Just before Rachel and Phil arrived I had been invited to a "boat warming" by Jens, a local who had salvaged a lovely British Saga 40 sailing yacht "Islander of Menai" that had gone aground south of Nuuk 18 months ago and been written off as a total loss. Jens bought the wreck for one pound from the insurers and after a month with water sloshing through her managed to patch the hull, refloat her and tow her back to Nuuk to get lifted out. Amazingly the rig was still completely intact with the sails all in place. He scoured the coast north and south of the wreck and recovered missing bits and pieces such as floor boards, hatches, lines and spare equipment. Over the 18 months he worked on the boat to bring it back to sea-worthy condition replacing some interior timber but managing to dry out and restore most of it. She is now renamed and ready to take Jens and his wife on a shake down trip to Denmark and back before heading further a field in a year or two. Jens has already sailed an old wooden trawler to the Caribbean and back and is looking forward to doing it in more style next time!

The day after the crew's arrival we had been invited on a day trip up the Nuuk Ice Fjord by Jakob, who I'd met when he came aboard the tour boat tied up next to us to do some guiding. He took us 3, along with Kim and Kirsten, in his 7 m launch at 25 knots around 100 km up the fjord where we had lunch drifting in the glacier ice at the head of the fjord. On the way back we stopped at an old settlement that had once had a thriving dried salt-fish processing plant but now the abandoned houses had been done up to be used as weekend and holiday retreats for residents of Nuuk. The weather was stunning and Jakob was a very knowledgeable guide to the area and gave us a great day out.

The 16 metre tour boat on which Jakob sometimes acts as guide was going out most days now as the tourists began to arrive in Nuuk. The main activity for the boat is whale watching and the Innuit skipper Aqqata ("Karl" for short) had told me each day how many humpbacks they had seen as he tied up rafted next to Tokimata at the end of each trip. Over the last week it had gone from one or two whales up to 10 on the 29th May. Then the next day he came in sadly to say the whales had all gone because one had been harpooned the day before. There is a quota set by the International Whaling Commission of a handful of humpbacks each year that can be killed in Greenland - one of those is for the Nuuk area and that was the one killed. It is clearly a source of contention between those who hunt the whales and those who make a living from the tourists. Jakob had showed us a leaflet with the tail fin patterns of dozens of humpbacks, some of which had been coming to Nuuk for may years, and others that were new comers only spotted for the first time this year. Aside from the small quota of humpbacks, and only 2 right whales (also called Bowheads in Alaska) for the whole of Greenland, Minke whales are the only species of whale still hunted in large numbers commercially. Whale meat is still eaten in Greenland, especially by the Innuit, and some controlled hunting in your own local waters does seem a reasonable compromise between the desire to continue the traditional way of life, and the desire of tourists to "see nature". While distressing it is very different to the situation in the Southern Ocean where the Japaneese having destroyed the whale fisheries in their own backyard and so come south of New Zealand and Australia to kill that wildlife.

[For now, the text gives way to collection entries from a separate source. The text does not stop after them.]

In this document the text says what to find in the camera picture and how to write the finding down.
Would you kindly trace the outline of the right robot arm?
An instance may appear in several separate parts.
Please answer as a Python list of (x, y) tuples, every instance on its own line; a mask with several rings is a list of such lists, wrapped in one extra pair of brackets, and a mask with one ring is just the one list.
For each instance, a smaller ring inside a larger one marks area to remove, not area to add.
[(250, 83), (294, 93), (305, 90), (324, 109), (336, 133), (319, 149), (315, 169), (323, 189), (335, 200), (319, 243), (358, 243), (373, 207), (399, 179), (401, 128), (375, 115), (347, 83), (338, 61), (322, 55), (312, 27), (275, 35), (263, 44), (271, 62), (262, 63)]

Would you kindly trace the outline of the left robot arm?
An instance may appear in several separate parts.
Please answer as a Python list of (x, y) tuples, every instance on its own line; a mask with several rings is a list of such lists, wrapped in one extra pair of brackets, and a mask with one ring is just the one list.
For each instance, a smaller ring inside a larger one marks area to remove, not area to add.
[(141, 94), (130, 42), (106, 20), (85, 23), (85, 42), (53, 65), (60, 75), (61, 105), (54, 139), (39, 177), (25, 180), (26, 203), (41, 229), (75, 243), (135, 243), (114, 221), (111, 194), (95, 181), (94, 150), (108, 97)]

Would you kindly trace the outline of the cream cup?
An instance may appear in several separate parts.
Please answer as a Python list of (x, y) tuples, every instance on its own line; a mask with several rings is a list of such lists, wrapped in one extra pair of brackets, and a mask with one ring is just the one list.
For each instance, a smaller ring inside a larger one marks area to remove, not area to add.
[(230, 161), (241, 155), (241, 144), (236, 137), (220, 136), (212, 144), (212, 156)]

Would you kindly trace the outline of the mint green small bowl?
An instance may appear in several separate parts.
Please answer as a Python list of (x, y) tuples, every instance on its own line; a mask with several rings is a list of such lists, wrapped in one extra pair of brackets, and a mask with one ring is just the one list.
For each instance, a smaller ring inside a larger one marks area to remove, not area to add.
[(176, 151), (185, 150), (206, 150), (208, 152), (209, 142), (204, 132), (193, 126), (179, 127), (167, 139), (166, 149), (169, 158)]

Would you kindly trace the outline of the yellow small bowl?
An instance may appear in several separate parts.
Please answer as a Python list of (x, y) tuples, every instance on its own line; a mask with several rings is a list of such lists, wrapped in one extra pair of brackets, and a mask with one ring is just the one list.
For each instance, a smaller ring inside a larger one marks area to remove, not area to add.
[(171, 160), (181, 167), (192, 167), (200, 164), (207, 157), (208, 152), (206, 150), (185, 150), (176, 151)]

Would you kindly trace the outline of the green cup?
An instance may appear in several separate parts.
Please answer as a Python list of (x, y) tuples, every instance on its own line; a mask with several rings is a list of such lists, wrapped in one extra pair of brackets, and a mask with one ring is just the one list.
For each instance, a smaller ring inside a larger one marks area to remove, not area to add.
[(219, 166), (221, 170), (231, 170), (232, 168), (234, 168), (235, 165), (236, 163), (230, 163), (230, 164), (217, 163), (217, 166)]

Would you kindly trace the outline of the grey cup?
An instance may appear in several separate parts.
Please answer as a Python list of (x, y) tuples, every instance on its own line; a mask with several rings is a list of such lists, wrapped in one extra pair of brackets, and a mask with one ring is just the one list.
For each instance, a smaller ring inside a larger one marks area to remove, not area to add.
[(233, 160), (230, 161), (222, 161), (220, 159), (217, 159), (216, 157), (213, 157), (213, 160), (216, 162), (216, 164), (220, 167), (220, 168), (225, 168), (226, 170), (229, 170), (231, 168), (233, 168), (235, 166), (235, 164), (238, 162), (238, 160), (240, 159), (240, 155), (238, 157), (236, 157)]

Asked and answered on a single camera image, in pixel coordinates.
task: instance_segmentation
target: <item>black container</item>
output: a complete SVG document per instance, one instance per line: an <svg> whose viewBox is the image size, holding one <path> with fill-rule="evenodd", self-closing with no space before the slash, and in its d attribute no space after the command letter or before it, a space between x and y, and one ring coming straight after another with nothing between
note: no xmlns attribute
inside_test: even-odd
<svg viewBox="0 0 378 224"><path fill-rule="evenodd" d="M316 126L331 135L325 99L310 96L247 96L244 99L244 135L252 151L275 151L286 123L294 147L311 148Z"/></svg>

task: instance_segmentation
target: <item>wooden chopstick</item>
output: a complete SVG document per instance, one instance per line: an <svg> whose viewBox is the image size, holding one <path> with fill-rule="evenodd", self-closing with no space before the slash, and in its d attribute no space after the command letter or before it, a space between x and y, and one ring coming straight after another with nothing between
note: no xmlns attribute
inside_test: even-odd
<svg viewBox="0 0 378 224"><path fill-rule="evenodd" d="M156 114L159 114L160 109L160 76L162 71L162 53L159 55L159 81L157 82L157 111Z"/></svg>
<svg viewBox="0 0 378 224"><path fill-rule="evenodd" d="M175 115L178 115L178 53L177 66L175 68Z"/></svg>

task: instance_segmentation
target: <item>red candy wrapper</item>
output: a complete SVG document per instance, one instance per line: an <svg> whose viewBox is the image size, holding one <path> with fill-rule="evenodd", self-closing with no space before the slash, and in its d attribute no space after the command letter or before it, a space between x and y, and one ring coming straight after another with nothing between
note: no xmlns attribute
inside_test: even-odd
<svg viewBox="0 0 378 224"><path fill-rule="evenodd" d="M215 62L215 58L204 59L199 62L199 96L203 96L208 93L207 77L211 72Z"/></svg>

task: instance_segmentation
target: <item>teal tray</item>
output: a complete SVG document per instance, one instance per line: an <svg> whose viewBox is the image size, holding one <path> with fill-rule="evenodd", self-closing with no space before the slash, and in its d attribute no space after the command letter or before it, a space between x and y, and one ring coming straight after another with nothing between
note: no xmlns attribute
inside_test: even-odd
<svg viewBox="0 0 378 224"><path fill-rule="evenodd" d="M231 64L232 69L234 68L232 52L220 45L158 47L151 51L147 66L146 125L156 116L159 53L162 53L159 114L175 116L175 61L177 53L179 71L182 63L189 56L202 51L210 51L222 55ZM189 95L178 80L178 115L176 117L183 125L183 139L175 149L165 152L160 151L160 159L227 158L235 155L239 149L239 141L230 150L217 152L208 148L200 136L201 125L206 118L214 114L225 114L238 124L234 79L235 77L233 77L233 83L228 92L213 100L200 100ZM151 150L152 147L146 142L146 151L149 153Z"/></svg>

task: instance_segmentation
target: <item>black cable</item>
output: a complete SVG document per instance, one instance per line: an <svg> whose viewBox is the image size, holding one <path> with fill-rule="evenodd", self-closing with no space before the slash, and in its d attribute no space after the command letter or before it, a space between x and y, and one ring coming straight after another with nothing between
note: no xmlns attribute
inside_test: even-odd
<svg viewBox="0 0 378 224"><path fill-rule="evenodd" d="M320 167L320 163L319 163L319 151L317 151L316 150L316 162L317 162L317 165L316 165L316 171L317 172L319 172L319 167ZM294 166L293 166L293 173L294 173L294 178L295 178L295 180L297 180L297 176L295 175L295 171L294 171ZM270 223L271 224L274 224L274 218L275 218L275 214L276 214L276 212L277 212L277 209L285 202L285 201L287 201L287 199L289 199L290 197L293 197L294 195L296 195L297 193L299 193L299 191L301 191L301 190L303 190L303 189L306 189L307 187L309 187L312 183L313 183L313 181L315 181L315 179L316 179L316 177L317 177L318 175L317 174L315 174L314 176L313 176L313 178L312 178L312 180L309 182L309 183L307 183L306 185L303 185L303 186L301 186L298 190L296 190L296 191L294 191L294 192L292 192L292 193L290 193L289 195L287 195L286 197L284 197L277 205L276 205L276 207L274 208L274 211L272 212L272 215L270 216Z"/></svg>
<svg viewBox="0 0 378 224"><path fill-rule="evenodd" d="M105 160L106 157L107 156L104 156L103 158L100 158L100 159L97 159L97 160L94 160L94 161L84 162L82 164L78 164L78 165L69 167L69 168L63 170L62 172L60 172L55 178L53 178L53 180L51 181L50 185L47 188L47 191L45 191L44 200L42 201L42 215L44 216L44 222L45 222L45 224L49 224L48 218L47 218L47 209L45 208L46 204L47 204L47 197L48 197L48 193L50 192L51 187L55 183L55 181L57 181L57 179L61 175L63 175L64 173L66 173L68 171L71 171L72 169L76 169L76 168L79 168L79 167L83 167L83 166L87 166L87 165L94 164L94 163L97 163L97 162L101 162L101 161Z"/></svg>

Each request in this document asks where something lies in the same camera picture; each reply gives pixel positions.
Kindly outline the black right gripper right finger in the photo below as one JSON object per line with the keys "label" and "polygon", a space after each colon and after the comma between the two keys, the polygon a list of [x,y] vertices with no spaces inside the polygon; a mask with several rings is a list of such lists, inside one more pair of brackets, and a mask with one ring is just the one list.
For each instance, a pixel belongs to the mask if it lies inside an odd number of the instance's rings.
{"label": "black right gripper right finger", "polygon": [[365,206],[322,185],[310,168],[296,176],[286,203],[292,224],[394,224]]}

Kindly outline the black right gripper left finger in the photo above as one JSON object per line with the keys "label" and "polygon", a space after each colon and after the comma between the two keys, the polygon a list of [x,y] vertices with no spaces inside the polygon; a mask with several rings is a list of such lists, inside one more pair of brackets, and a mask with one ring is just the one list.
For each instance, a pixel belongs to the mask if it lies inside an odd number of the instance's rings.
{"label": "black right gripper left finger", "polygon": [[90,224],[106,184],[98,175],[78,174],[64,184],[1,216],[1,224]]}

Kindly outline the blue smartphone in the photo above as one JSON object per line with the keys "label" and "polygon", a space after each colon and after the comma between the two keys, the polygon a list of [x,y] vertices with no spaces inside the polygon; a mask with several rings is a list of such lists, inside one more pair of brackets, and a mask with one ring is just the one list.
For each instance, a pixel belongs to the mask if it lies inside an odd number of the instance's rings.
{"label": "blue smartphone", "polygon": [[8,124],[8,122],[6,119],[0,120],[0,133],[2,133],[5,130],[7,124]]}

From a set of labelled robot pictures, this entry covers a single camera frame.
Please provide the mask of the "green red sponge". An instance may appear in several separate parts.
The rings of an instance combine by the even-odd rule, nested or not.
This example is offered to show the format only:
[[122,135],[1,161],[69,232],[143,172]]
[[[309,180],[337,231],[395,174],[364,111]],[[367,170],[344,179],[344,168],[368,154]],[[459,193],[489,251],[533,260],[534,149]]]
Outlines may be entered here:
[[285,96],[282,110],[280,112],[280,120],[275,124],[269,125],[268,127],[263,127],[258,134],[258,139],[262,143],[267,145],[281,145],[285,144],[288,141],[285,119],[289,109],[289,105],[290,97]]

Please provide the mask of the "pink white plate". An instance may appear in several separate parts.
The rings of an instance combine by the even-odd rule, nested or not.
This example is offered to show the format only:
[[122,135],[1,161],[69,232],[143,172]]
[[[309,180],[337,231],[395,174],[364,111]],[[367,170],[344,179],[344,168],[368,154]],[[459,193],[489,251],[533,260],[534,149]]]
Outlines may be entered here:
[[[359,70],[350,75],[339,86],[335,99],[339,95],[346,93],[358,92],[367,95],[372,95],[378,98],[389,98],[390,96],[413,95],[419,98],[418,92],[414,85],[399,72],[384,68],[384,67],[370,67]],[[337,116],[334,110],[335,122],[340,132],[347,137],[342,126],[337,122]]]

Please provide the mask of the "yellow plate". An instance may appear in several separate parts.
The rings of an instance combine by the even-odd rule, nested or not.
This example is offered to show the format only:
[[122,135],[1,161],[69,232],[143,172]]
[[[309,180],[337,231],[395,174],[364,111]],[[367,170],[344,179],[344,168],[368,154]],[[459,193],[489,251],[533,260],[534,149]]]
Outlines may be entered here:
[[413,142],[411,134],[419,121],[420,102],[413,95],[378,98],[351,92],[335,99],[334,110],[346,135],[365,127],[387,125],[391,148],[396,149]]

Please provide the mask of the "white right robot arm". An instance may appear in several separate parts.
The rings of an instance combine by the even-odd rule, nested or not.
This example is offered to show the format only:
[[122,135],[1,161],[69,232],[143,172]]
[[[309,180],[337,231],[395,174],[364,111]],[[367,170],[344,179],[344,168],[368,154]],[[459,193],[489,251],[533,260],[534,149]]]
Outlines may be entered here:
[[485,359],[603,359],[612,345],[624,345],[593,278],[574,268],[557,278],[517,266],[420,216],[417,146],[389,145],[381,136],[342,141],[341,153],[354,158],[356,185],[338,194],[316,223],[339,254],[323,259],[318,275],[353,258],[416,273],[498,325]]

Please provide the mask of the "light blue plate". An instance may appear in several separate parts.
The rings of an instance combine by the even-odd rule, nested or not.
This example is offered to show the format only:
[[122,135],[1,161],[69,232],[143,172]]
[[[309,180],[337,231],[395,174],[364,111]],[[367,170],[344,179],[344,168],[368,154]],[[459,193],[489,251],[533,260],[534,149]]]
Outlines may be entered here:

After the Nuuk Fjord trip, the next day was spent provisioning and getting ready to leave. With so much food left over from the Northwest Passage trip we needed only a few fresh items. Last year we had carried huge quantities of rice, flour, pasta and tinned food in case we had a protracted stay in the ice and this is all usable this year.

Finally we headed out of Nuuk on Monday morning 3rd June. We topped up our diesel fuel at a price cheaper than the US, Canada and Europe (still the same price as least year - prices of diesel are the same throughout Greenland and only change when a new seasons shipment comes in). As we sailed out of the harbour with a 15 knot northerly wind behind us it started to snow! We're heading down the south west coast of Greenland and a little way up the east coast before sailing across to Iceland and then down to the Faroe Islands and on to Scotland. Stay tuned.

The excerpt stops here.